### TASK ITEM
As you reproduce every line below, keep it exactly as written and leave out the images.
::: COLLECTED MATERIAL :::
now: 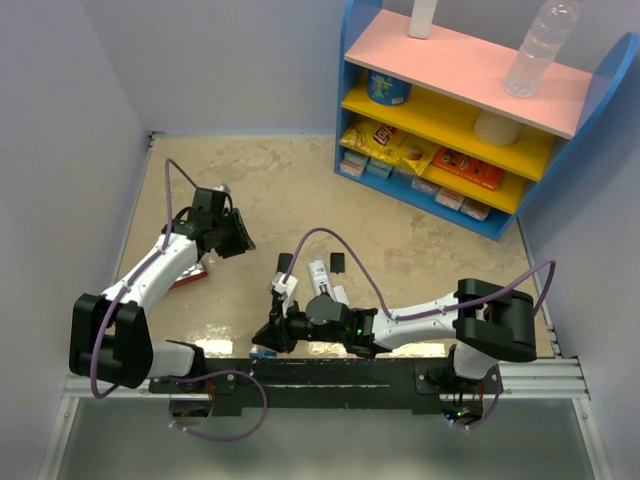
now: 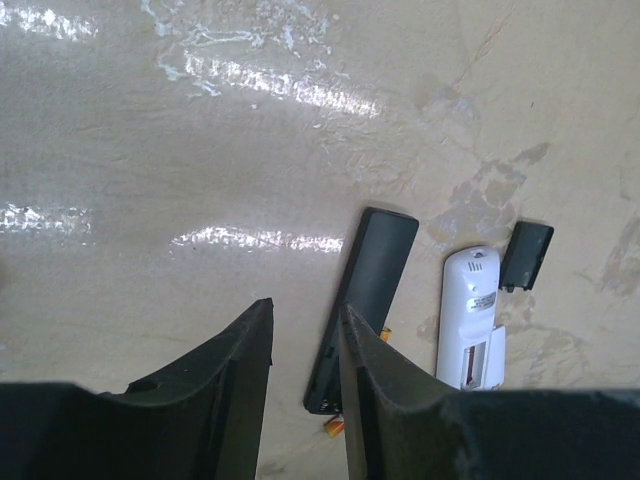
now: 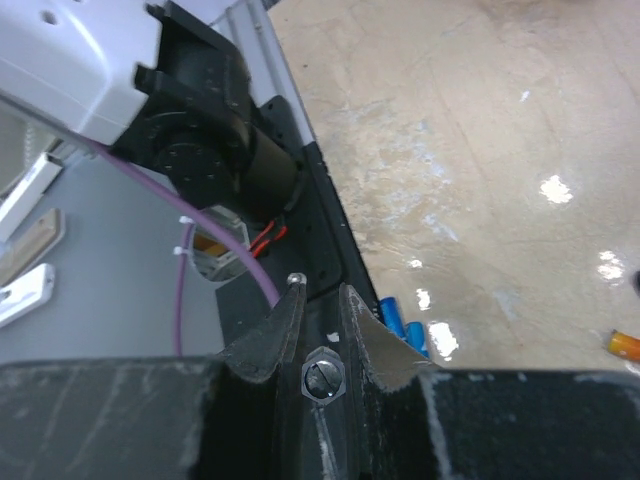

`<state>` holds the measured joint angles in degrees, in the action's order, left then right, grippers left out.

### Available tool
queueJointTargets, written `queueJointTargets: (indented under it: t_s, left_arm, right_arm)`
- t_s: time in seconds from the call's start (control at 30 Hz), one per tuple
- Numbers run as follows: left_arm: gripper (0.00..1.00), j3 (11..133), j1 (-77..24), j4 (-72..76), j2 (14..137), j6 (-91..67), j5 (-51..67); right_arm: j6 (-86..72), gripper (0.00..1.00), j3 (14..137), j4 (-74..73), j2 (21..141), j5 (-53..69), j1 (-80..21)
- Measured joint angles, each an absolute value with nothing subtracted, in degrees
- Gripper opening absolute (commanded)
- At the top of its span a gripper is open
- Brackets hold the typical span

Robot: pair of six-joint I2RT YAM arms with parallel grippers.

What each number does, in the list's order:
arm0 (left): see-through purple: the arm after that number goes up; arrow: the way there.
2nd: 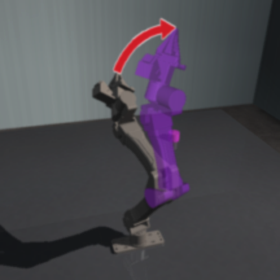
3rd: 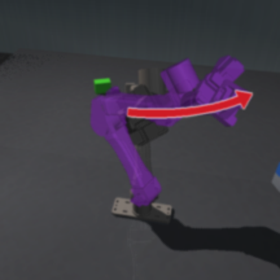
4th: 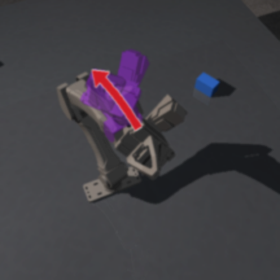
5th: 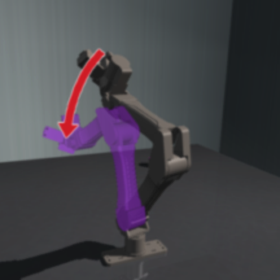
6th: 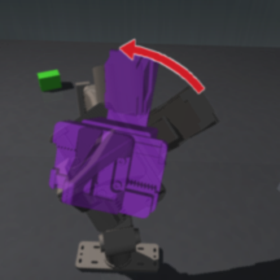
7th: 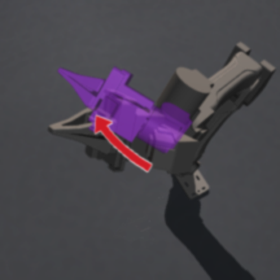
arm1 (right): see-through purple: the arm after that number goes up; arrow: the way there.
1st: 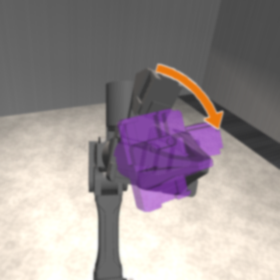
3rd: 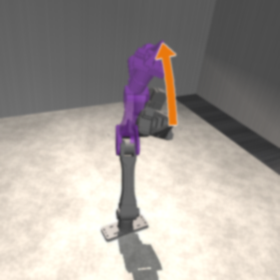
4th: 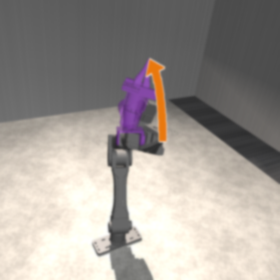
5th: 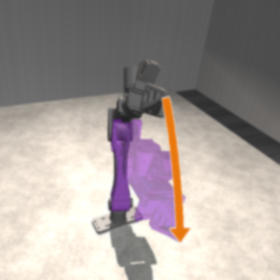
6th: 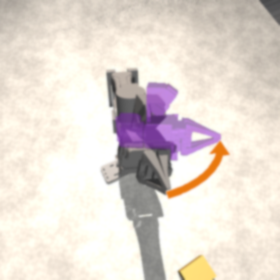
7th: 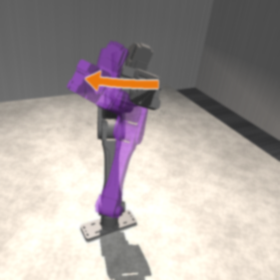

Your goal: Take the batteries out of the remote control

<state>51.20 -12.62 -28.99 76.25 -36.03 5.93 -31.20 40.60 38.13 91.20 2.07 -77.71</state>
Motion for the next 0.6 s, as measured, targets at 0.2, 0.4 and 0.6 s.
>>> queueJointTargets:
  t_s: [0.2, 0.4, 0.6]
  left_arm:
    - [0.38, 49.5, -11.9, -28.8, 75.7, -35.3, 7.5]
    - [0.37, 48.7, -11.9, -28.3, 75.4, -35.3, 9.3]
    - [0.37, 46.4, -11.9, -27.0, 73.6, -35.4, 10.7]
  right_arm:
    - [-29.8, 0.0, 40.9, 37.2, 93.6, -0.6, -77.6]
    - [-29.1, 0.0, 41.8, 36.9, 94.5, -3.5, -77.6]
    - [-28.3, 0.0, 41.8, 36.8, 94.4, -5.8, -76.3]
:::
### ANSWER TO THE PROBLEM
now: 
now: 
now: 

`<state>` holds the measured joint angles in degrees, in the action's order, left then right, grippers left out.

### Available tool
queueJointTargets, written `queueJointTargets: (indented under it: t_s, left_arm, right_arm)`
- t_s: time in seconds from the call's start (control at 30 Hz), one per tuple
- Numbers run as follows: left_arm: gripper (0.00..1.00), j3 (11..133), j1 (-77..24), j4 (-72..76), j2 (14..137), j6 (-91..67), j5 (-51..67); right_arm: j6 (-86..72), gripper (0.00..1.00), j3 (14..137), j4 (-74..73), j2 (21..141), j5 (-53..69), j1 (-80..21)
- Measured joint angles, each an absolute value with nothing subtracted, in degrees
- Gripper opening absolute (commanded)
- At the top of its span a gripper is open
- Brackets hold the typical span

Robot: pair of six-joint I2RT YAM arms with parallel grippers.

What each number does, in the list's order:
arm0 (left): see-through purple: the arm after that number goes up; arrow: the way there.
2nd: 
3rd: 
4th: 
5th: 
6th: 
7th: 
arm1 (right): see-through purple: the arm after that number goes up; arrow: the way there.
1st: 
3rd: 
4th: 
5th: 
6th: 
7th: 

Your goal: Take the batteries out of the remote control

<state>51.20 -12.62 -28.99 76.25 -36.03 5.93 -31.20 40.60 38.13 91.20 2.07 -77.71</state>
Motion for the next 0.6 s, as measured, targets at 0.2, 0.4 and 0.6 s.
>>> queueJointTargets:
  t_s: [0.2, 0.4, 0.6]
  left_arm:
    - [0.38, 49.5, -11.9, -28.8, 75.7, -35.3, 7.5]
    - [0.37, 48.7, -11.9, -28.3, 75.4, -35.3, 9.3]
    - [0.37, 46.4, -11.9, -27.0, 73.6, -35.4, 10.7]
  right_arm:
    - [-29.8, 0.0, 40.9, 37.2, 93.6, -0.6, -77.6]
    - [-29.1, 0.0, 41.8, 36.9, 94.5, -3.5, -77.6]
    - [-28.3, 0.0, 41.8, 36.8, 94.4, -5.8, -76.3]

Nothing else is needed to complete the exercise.